■ **Problem to work on**
Please print the data that follows, keeping every line exact.

···

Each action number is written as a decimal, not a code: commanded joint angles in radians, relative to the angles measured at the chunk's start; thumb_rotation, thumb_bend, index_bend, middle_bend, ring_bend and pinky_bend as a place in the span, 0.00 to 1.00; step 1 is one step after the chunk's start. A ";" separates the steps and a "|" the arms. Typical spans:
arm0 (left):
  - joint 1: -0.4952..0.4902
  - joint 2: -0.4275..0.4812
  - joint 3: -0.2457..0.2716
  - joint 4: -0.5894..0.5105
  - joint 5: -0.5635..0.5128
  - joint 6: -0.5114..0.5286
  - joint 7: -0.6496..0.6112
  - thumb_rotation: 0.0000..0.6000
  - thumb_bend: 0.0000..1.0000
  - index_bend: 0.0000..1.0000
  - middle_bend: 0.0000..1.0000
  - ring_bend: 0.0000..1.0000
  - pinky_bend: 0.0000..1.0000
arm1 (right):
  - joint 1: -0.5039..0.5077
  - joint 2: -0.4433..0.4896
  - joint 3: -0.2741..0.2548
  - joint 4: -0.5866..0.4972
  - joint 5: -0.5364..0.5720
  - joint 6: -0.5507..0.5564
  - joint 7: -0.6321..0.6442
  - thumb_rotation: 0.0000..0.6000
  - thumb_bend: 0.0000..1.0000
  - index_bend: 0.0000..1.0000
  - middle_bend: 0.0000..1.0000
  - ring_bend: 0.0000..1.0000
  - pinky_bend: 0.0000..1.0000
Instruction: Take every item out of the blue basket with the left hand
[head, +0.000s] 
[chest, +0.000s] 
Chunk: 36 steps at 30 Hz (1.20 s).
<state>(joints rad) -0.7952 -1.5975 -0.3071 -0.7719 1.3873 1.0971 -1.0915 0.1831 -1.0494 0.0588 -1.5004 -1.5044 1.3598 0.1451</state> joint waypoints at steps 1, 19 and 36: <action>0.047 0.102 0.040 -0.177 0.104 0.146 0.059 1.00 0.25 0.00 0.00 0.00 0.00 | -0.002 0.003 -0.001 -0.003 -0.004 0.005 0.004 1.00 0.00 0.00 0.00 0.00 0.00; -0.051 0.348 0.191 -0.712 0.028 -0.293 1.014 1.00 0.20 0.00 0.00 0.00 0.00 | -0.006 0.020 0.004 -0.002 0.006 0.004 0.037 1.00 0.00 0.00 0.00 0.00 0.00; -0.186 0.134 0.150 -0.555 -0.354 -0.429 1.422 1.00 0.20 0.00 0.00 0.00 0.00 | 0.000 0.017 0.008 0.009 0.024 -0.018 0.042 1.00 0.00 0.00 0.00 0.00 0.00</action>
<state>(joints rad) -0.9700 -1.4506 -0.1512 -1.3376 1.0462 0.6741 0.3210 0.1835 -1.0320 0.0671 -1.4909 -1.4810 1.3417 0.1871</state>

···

■ **Exercise output**
Each action number is written as a decimal, not a code: commanded joint angles in radians, relative to the angles measured at the chunk's start; thumb_rotation, thumb_bend, index_bend, middle_bend, ring_bend and pinky_bend as a place in the span, 0.00 to 1.00; step 1 is one step after the chunk's start. A ";" separates the steps and a "|" the arms. Typical spans:
arm0 (left):
  - joint 1: -0.4952..0.4902
  - joint 2: -0.4275..0.4812
  - joint 3: -0.2457..0.2716
  - joint 4: -0.5894..0.5105
  - joint 5: -0.5635..0.5128
  - joint 6: -0.5114..0.5286
  - joint 7: -0.6496..0.6112
  - thumb_rotation: 0.0000..0.6000
  - thumb_bend: 0.0000..1.0000
  - index_bend: 0.0000..1.0000
  - middle_bend: 0.0000..1.0000
  - ring_bend: 0.0000..1.0000
  - pinky_bend: 0.0000..1.0000
arm1 (right):
  - joint 1: -0.5039..0.5077
  - joint 2: -0.4433..0.4896
  - joint 3: -0.2741..0.2548
  - joint 4: -0.5866..0.4972
  - joint 5: -0.5364..0.5720
  - joint 6: -0.5507..0.5564
  - joint 7: -0.6321..0.6442
  - thumb_rotation: 0.0000..0.6000
  - thumb_bend: 0.0000..1.0000
  - index_bend: 0.0000..1.0000
  - middle_bend: 0.0000..1.0000
  - ring_bend: 0.0000..1.0000
  - pinky_bend: 0.0000..1.0000
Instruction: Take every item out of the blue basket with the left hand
[head, +0.000s] 
[chest, +0.000s] 
Chunk: 36 steps at 30 Hz (1.20 s).
<state>(joints rad) -0.7952 -1.5975 -0.3071 -0.7719 1.3873 1.0971 -1.0915 0.1831 -1.0494 0.0588 -1.5004 -1.5044 1.3598 0.1451</state> joint waypoints at steps 1, 19 and 36: <action>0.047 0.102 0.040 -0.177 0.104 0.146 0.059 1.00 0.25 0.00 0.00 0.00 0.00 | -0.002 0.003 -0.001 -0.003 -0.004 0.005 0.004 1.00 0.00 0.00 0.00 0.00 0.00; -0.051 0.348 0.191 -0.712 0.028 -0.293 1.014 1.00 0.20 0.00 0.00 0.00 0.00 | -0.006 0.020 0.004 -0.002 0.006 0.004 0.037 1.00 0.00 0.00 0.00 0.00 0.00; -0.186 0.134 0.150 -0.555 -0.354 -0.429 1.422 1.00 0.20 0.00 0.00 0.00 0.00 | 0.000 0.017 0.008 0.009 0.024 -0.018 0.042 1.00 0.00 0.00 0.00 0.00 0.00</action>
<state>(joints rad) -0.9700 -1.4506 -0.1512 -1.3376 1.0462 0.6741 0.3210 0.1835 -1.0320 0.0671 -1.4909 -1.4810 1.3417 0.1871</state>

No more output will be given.